Abstract

Since the introduction of the biopharmaceutics classification system (BCS) in 1995, it has viewed as an effective tool to categorize drugs in terms of prediction for bioavailability (BA) and bioequivalence (BE). The BCS consist of four drug categories: class I (highly soluble and highly permeable), class II (low soluble and highly permeable), class III (highly soluble and low permeable) and class IV (low soluble and low permeable), and almost all drugs belong to one of these categories. Likewise, classifying drugs into four categories according to their solubility and permeability is simple and relatively not controversial, and thus the FDA adopted the BCS as a science-based approach in establishing a series of regulatory guidance for the industry. Actually, many pharmaceutical companies have gained a lot of benefits, which directly connect to cost loss and failure decrease in the early stage of drug development. Recently, instead of solubility, using dissolution characteristics (e.g. intrinsic dissolution rate) have provided an improvement in the classification in correlating more closely with in vivo drug dissolution rather than solubility by itself.
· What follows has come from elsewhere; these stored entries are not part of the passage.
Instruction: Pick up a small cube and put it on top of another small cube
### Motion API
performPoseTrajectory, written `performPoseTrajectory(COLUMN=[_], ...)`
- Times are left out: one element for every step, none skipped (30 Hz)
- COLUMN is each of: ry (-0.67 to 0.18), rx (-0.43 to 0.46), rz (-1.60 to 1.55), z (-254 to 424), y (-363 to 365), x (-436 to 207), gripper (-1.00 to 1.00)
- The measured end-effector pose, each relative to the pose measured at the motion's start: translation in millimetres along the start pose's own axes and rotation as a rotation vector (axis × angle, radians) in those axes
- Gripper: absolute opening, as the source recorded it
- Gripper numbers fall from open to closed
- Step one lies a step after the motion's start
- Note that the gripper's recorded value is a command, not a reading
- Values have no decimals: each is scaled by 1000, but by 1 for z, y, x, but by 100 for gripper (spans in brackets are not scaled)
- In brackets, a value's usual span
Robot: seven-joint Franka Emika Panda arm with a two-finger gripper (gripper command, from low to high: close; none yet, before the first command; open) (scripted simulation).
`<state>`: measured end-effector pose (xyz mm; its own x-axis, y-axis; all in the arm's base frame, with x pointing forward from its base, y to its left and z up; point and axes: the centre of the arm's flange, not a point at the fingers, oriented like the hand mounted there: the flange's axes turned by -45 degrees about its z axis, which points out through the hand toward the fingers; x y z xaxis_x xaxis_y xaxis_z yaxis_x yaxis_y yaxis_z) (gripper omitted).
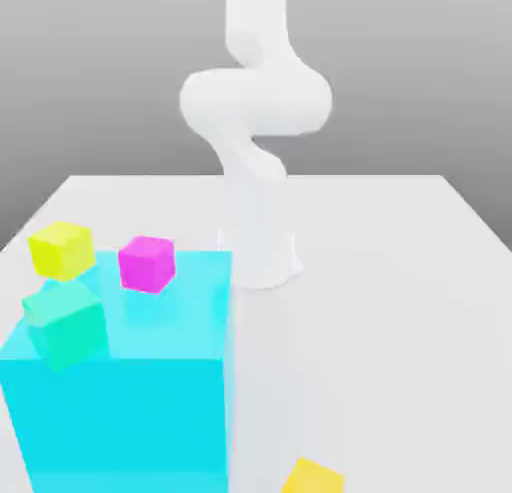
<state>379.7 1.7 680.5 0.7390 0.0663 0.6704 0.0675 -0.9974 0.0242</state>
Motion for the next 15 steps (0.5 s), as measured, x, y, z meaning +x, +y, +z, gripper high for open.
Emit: performPoseTrajectory(ry=[-27, -53, -78, -103, -127, -151, -174, -197, -220, -243, -266, -289, -311, -333, -356], rx=[13, 25, 37, 50, 62, 75, 87, 100, 113, 125, 139, 152, 165, 178, 192], rz=[-35, -68, -101, -133, -165, -197, -230, -262, -294, -327, -359, -392, -424, -457, -489], z=[20, 38, 57, 75, 93, 111, 129, 147, 164, 182, 199, 216, 233, 250, 266], y=[-1, -2, -3, -4, -6, -8, -10, -12, -14, -17, -19, -22, -25, -28, -30], x=[1, 1, 1, 0, -2, -4, -7, -11, -15, -20, -26, -32, -38, -46, -54], gripper=[0, 0, 0, 0, 0, 0, 0, 0, 0, 0, 0, 0, 0, 0, 0])
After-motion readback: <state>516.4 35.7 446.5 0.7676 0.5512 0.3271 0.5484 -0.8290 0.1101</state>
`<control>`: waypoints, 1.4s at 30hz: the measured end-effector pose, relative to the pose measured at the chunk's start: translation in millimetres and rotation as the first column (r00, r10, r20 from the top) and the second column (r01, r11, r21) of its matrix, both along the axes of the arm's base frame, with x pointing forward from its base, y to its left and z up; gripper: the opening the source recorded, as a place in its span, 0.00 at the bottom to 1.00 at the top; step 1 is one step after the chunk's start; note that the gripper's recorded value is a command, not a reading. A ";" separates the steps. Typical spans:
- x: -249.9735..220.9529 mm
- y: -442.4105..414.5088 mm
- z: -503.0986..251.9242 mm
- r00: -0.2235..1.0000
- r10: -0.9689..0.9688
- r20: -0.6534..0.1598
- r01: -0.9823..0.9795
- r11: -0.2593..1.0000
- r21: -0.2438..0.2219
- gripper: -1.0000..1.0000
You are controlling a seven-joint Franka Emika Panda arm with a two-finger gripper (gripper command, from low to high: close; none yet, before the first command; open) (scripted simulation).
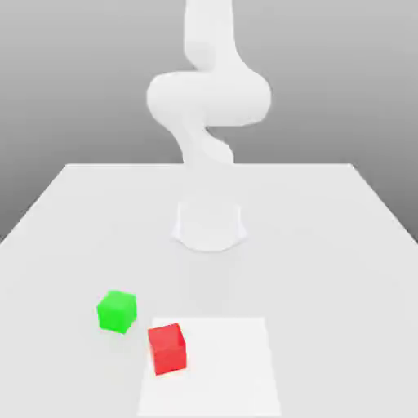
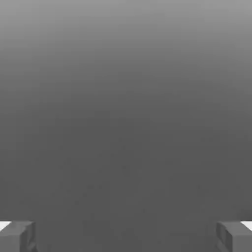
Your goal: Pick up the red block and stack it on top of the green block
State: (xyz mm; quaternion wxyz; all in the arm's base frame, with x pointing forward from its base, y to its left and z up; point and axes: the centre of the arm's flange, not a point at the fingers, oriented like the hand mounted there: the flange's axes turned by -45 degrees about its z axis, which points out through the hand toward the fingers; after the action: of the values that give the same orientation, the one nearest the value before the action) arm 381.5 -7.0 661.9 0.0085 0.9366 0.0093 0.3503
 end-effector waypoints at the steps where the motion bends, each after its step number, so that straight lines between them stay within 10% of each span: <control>1: 13.6 -3.3 -22.6 0.999 0.010 -0.038 -0.011 1.000 -0.013 0.50; 11: 72.7 -35.7 -245.7 0.920 0.108 -0.378 -0.143 0.987 -0.068 0.50; 20: 28.6 -58.6 -434.2 0.745 0.209 -0.633 -0.272 0.962 -0.003 0.50; 26: 20.9 -58.8 -505.2 0.721 0.223 -0.656 -0.288 0.957 0.009 0.50; 27: 20.3 -58.8 -513.5 0.721 0.223 -0.656 -0.288 0.957 0.009 0.00; 42: 0.8 -90.8 -444.3 0.730 0.177 -0.659 -0.235 0.972 0.001 0.00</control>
State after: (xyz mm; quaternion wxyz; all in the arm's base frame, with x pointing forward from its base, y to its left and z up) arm 382.3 -97.8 217.6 0.0043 0.9915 0.1299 -0.0017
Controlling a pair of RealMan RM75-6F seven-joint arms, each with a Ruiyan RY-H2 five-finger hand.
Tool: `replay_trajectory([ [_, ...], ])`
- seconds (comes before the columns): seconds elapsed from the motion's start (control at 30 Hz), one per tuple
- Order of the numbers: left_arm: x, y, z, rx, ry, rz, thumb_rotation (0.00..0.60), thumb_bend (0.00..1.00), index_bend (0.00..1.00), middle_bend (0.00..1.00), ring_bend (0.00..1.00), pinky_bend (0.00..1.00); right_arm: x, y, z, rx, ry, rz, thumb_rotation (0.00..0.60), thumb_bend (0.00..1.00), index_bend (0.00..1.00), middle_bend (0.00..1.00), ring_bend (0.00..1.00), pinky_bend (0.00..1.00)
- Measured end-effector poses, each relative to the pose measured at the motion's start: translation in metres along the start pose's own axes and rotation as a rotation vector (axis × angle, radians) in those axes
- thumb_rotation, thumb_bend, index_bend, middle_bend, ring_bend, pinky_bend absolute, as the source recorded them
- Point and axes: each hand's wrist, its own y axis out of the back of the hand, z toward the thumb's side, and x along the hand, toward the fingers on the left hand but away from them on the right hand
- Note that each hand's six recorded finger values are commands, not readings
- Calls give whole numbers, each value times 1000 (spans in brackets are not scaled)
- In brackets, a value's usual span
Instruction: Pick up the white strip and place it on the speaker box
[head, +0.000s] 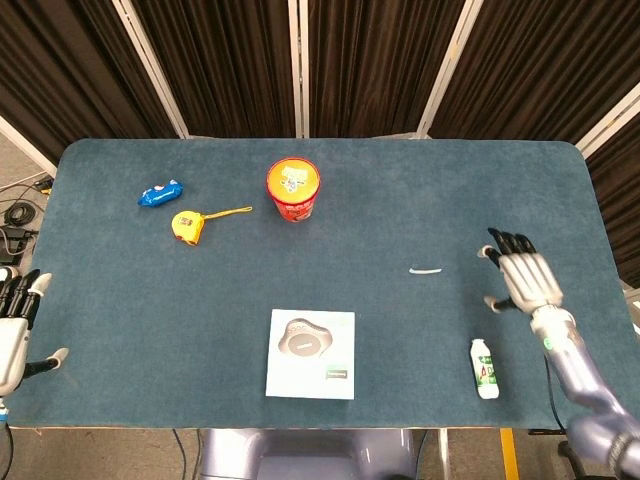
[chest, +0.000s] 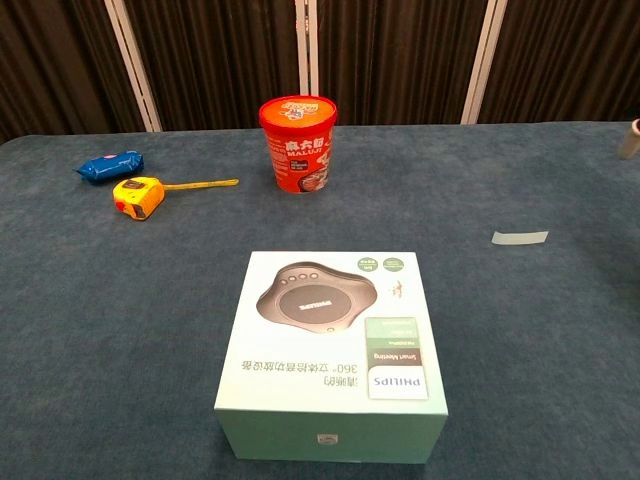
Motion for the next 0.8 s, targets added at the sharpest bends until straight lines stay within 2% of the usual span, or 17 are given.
replay_trajectory([
  [0.13,3,-4,-2,5,15,-10,600,0,0,0,0,0,-33,-5,7,-9,-23,11,600,239,418,0,0,0],
  [0.23,5,-6,-3,7,25,-17,600,0,0,0,0,0,-45,-13,15,-2,-20,16,600,245,432,0,0,0],
  [0.47,14,-12,-2,11,40,-36,600,0,0,0,0,0,-56,-37,35,7,14,55,600,245,480,0,0,0],
  [0.8,16,-13,-10,14,65,-39,600,0,0,0,0,0,-72,-62,47,62,39,62,600,264,476,0,0,0],
])
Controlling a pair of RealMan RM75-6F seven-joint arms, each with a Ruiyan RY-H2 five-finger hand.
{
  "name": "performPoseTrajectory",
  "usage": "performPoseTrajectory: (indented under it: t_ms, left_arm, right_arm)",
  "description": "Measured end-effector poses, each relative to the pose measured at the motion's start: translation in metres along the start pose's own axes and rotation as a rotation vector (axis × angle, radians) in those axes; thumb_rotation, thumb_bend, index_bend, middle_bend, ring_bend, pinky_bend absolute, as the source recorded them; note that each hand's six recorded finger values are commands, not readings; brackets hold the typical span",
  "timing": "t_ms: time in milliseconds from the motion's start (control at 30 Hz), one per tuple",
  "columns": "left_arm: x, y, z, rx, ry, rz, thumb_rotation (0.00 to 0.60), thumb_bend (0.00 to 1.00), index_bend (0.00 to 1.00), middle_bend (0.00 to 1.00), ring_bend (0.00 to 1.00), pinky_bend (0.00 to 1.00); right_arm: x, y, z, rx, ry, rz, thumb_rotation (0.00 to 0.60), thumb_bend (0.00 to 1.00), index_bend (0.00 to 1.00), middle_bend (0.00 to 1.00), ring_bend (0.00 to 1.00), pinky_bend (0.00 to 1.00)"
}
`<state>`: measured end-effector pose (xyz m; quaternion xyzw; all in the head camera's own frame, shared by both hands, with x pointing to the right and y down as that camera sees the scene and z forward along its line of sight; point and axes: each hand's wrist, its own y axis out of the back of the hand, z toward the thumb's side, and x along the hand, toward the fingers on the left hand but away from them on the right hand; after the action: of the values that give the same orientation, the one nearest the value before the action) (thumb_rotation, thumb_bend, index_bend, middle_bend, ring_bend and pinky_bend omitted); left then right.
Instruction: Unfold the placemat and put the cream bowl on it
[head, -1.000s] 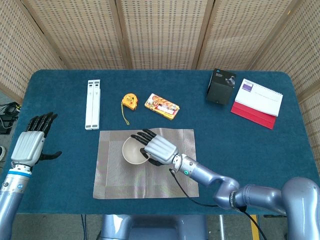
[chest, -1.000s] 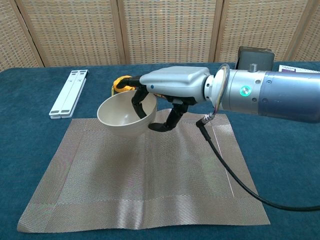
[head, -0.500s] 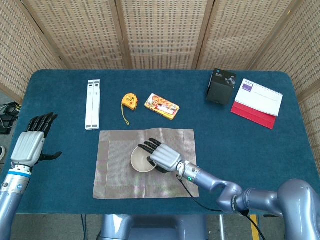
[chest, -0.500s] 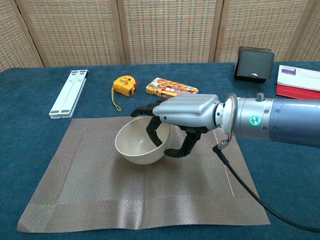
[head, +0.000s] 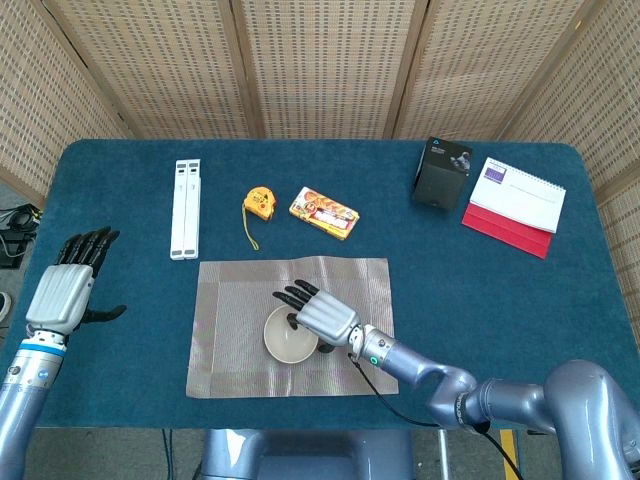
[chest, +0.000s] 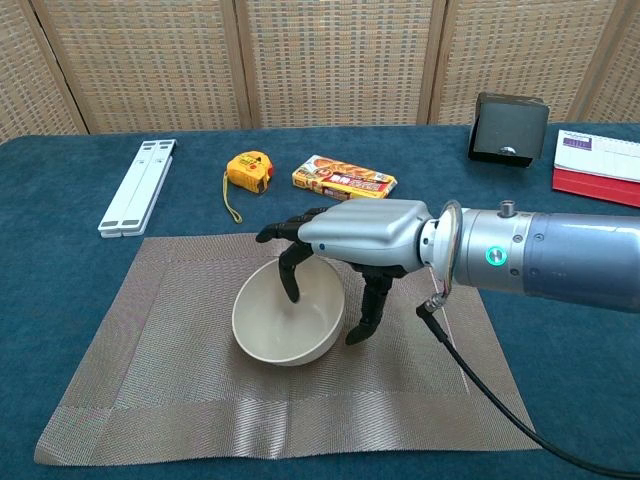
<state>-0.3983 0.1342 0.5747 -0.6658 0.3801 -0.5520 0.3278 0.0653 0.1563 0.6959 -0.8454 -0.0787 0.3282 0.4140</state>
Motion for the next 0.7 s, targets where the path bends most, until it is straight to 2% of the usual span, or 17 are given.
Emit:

Furthermore, a newly modified-version of BCS, biopharmaceutics drug disposition classification system (BDDCS), which classify drugs into four categories according to solubility and metabolism, has been introduced and gained much attention as a new insight in respect with the drug classification. This report gives a brief overview of the BCS and its implication, and also introduces the recent new trend of drug classification.